It was in mid-ocean that Neeland finally came to the conclusion that nobody on board the _Volhynia_ was likely to bother him or his box.

The July weather had been magnificent--blue skies, a gentle wind, and a sea scarcely silvered by a comber.

Assorted denizens of the Atlantic took part in the traditional vaudeville performance for the benefit of the _Volhynia_ passengers; gulls followed the wake to mid-ocean; Mother Carey's chickens skimmed the baby billows; dolphins turned watery flip-flaps under the bows; and even a distant whale consented to oblige.

Everybody pervaded the decks morning, noon, and evening; the most squeamish recovered confidence in twenty-four hours; and every constitutional lubber concluded he was a born sailor.

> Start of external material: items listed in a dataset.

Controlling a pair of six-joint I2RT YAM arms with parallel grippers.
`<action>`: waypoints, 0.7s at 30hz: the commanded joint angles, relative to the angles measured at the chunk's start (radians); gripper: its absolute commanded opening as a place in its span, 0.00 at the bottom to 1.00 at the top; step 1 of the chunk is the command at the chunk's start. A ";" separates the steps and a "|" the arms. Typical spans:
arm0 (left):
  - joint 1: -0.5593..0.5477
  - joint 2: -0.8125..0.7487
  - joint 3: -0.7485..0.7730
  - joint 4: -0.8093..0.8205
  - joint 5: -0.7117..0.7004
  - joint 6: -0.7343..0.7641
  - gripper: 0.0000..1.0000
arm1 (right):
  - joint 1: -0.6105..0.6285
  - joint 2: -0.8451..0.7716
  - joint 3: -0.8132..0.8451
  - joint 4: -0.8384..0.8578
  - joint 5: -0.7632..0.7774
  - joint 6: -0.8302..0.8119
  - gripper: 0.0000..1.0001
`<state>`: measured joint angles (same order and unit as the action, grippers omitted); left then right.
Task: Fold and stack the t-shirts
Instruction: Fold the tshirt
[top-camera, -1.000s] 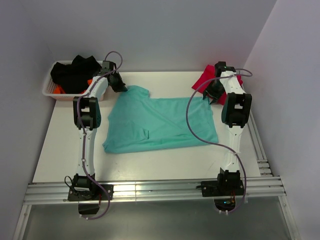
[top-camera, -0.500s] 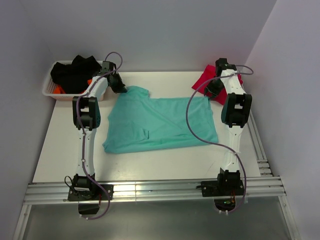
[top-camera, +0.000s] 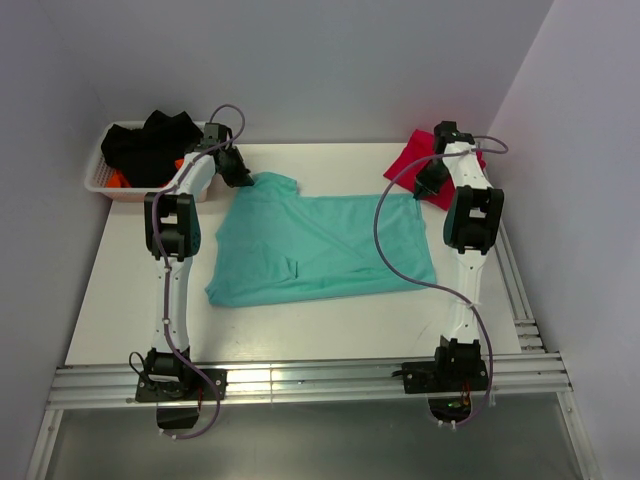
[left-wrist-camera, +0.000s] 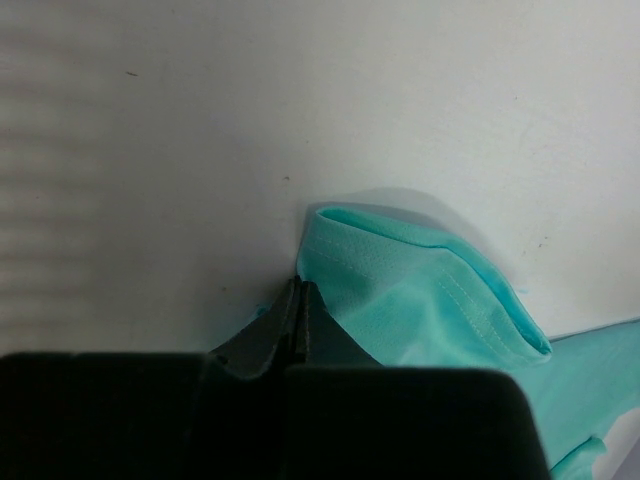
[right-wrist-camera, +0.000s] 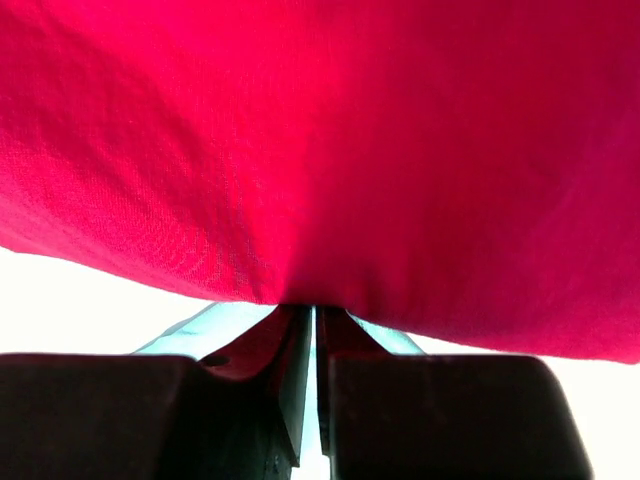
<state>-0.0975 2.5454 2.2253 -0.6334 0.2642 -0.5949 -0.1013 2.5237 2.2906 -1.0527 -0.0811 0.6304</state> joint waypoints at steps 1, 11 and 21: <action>0.067 -0.020 -0.024 -0.089 -0.068 -0.034 0.00 | -0.006 -0.008 0.004 0.017 0.009 -0.003 0.10; 0.074 -0.051 -0.001 -0.075 -0.054 -0.049 0.00 | -0.011 -0.036 0.040 0.016 -0.019 0.006 0.00; 0.071 -0.128 -0.009 -0.066 -0.045 -0.046 0.00 | -0.017 -0.118 0.003 0.042 -0.069 0.011 0.00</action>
<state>-0.0963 2.5313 2.2242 -0.6601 0.2798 -0.6067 -0.1097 2.5042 2.2887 -1.0416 -0.1276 0.6350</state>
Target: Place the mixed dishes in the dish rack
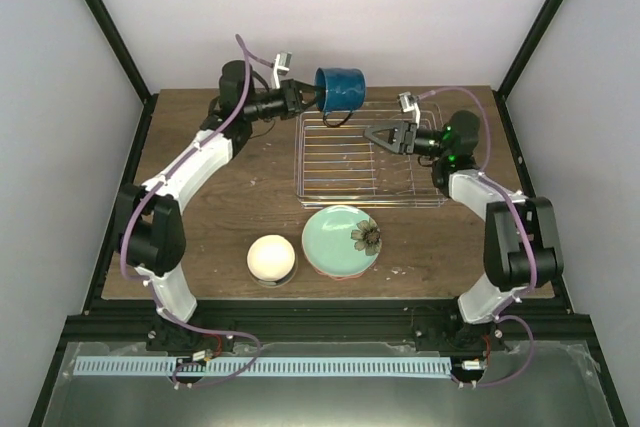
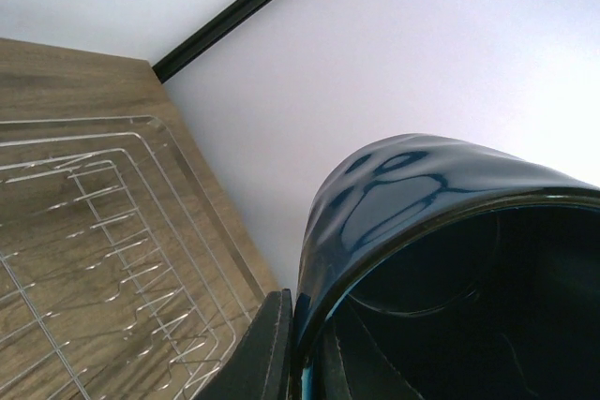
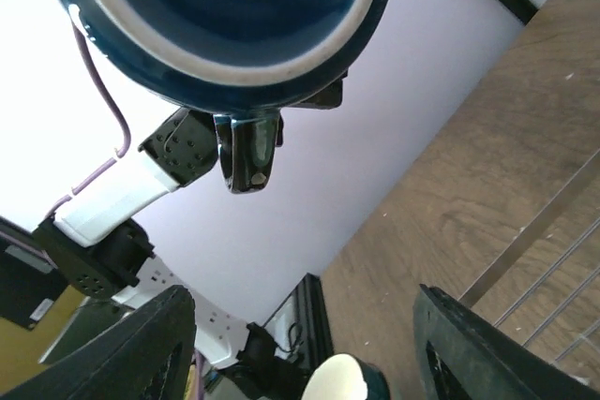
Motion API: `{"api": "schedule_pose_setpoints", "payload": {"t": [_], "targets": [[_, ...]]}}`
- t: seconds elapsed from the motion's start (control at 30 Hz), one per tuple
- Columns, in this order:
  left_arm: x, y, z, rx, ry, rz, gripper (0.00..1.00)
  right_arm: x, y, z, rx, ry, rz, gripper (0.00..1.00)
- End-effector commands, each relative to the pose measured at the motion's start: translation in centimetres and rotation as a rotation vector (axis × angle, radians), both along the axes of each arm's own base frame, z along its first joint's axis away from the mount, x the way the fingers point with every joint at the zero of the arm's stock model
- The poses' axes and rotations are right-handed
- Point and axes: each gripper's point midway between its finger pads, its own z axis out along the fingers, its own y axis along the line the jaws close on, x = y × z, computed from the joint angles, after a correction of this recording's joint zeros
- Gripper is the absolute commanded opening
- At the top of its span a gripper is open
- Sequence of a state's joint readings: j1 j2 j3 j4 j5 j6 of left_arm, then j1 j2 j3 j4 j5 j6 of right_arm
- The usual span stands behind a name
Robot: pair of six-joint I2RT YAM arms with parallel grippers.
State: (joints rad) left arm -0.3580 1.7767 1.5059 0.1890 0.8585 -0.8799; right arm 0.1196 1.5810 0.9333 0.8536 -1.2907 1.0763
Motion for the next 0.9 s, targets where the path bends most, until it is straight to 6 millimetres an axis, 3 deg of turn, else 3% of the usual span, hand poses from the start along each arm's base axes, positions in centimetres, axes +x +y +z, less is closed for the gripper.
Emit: {"api": "schedule_pose_setpoints", "payload": {"t": [0.0, 0.2, 0.4, 0.87], "targets": [[-0.7, -0.3, 2.6, -0.063, -0.105, -0.022, 0.00, -1.2, 1.5, 1.7, 0.060, -0.047, 0.099, 0.63], [-1.1, -1.1, 1.2, -0.064, -0.109, -0.027, 0.00, -0.5, 3.4, 2.2, 0.081, -0.059, 0.145, 0.57], [-1.3, -1.6, -1.0, -0.009, -0.086, -0.006, 0.00, 0.6, 3.8, 2.8, 0.091, -0.072, 0.143, 0.51], [-1.8, -3.4, -3.0, -0.057, -0.045, -0.034, 0.00, 2.5, 4.1, 3.2, 0.110, -0.090, 0.121, 0.19]]}}
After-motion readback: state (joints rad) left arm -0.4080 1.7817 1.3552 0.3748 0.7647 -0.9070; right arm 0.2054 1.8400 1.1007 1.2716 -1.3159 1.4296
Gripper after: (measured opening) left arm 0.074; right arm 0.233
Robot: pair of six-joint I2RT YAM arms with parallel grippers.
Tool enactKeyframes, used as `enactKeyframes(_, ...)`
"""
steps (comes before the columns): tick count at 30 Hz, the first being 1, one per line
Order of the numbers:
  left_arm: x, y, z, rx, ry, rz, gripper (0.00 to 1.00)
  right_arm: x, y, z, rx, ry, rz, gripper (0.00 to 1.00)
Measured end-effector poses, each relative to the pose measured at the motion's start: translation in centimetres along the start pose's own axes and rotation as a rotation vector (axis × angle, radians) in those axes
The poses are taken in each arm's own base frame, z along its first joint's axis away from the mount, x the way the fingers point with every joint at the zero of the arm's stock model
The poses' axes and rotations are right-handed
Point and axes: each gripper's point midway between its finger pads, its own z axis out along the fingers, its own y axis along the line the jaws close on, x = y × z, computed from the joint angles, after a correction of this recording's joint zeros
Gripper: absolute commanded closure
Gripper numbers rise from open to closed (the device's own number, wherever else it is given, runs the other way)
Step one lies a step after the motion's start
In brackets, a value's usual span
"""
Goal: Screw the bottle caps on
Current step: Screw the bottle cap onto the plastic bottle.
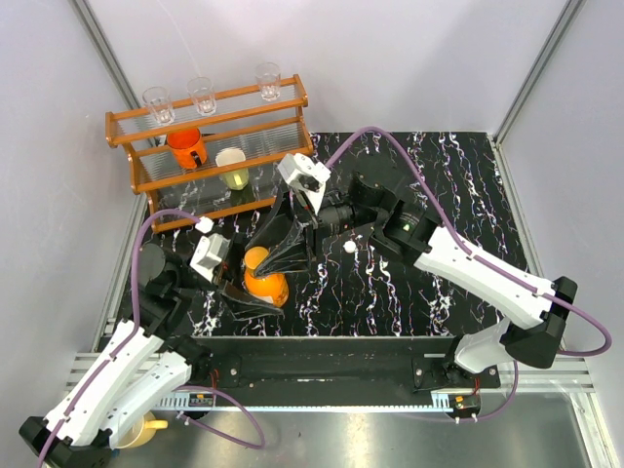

Neeland really was one; no nausea born from the bad adjustment of that anatomical auricular gyroscope recently discovered in man ever disturbed his abdominal nerves. Short of shipwreck, he enjoyed any entertainment the Atlantic offered him.

So he was always on deck, tranquilly happy and with nothing in the world to disturb him except his responsibility for the olive-wood box.

He dared not leave it in his locked cabin; he dared not entrust it to anybody; he lugged it about with him wherever he went. On deck it stood beside his steamer chair; it dangled from his hand when he promenaded, exciting the amazement and curiosity of others; it reposed on the floor under the table and beneath his attentive feet when he was at meals.

These elaborate precautions indicated his wholesome respect for the persistence of Scheherazade and her friends; he was forever scanning his fellow-voyagers at table, in the smoking room, and as they strolled to and fro in front of his steamer chair, trying to make up his mind concerning them.

But Neeland, a clever observer of externals, was no reader of character. The passenger list never seemed to confirm any conclusions he arrived at concerning any of the passengers on the _Volhynia_. A gentleman he mistook for an overfed broker turned out to be a popular clergyman with outdoor proclivities; a slim, poetic-looking youth who carried a copy of "Words and Wind" about the deck travelled for the Gold Leaf Lard Company.

Taking them all in all, Neeland concluded that they were as harmless a collection of _reconcentrados_ as he had ever observed; and he was strongly tempted to leave the box in his locked stateroom.

He decided to do so one afternoon after luncheon, and, lugging his box, started to return to his stateroom with that intention, instead of going on deck, as usual, for a postprandial cigarette.

There was nobody in the main corridor as he passed, but in the short, carpeted passage leading to his stateroom he caught a glimpse of a white serge skirt vanishing into the stateroom opposite to his, and heard the door close and the noise of a key turned quickly.

His steward, being questioned on the first day out, had told him that this stateroom was occupied by an invalid gentleman travelling alone, who preferred to remain there instead of trusting to his crutches on a temperamental deck.

Neeland, passing the closed and curtained door, wondered whether the invalid had made a hit, or whether he had a relative aboard who wore a white serge skirt, white stockings and shoes, and was further endowed with agreeable ankles.

He fitted his key to his door, turned it, withdrew the key to pocket it; and immediately became aware that the end of the key was sticky.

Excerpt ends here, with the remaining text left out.